Aim of the exercise: Below are some records; find each line that carries the word "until" and copy it.

Dataset excerpts:
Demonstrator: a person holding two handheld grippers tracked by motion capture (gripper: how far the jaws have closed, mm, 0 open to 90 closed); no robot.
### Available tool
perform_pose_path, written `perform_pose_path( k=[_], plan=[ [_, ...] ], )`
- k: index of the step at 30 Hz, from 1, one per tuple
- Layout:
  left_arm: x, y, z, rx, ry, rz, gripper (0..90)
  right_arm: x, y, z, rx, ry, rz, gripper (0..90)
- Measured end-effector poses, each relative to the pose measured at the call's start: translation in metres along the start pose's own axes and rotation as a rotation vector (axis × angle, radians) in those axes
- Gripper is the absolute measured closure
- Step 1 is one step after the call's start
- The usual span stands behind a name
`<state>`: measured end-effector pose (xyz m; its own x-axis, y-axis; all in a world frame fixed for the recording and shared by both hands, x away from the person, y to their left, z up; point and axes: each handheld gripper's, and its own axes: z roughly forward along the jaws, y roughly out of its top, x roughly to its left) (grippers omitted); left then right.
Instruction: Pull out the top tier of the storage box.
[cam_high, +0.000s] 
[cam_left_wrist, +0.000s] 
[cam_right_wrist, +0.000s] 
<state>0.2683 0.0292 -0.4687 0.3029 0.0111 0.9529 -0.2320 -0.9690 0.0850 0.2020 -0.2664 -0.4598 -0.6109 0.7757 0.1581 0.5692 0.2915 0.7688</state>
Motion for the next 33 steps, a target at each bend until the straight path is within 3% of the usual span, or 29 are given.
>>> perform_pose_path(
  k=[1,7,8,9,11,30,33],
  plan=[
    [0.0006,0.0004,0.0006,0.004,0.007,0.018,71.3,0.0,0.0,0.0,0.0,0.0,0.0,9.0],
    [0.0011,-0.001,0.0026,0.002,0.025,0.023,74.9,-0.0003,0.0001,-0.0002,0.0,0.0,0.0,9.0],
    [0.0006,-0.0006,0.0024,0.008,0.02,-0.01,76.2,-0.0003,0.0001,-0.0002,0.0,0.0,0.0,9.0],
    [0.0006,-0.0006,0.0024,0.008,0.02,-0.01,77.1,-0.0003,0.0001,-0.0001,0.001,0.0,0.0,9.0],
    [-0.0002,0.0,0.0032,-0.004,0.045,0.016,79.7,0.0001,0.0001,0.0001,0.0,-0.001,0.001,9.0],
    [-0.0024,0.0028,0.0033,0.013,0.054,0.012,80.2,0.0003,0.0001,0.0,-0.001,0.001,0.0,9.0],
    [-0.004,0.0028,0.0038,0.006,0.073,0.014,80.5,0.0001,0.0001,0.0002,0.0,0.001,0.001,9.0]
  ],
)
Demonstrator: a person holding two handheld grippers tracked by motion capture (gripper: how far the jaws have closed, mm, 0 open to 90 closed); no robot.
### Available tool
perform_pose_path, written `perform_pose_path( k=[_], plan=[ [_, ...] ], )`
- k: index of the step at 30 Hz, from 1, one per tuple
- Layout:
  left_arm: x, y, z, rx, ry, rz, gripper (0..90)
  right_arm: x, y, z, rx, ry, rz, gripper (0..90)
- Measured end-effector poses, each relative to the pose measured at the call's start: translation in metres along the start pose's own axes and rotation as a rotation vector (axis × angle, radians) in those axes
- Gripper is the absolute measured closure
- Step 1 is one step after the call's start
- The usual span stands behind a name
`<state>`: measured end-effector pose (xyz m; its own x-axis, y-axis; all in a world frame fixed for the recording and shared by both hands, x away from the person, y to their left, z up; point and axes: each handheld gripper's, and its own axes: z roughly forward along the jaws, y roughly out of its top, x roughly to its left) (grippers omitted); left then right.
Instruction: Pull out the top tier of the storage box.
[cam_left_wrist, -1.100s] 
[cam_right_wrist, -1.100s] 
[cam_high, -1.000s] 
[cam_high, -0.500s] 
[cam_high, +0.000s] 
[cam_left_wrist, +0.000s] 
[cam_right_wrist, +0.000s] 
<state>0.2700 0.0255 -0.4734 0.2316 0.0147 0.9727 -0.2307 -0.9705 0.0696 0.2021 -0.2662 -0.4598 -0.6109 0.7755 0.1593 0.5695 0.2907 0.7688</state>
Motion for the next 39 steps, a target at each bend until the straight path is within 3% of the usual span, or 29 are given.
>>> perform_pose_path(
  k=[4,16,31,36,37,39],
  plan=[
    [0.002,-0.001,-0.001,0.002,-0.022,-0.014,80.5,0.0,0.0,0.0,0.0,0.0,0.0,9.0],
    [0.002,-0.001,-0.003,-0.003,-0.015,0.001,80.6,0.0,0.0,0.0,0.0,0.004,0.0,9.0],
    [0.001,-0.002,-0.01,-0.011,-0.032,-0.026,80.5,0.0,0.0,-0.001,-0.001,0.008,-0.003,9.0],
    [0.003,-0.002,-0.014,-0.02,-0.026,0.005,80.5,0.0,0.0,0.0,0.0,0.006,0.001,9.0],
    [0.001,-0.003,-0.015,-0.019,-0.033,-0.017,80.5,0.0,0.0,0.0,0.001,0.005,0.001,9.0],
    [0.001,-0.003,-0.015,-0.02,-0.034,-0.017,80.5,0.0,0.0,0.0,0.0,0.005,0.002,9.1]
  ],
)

Answer section:
Motion for the next 33 steps, a target at each bend until the straight path is within 3% of the usual span, or 29 are given.
Motion for the next 39 steps, a target at each bend until the straight path is within 3% of the usual span, or 29 are given.

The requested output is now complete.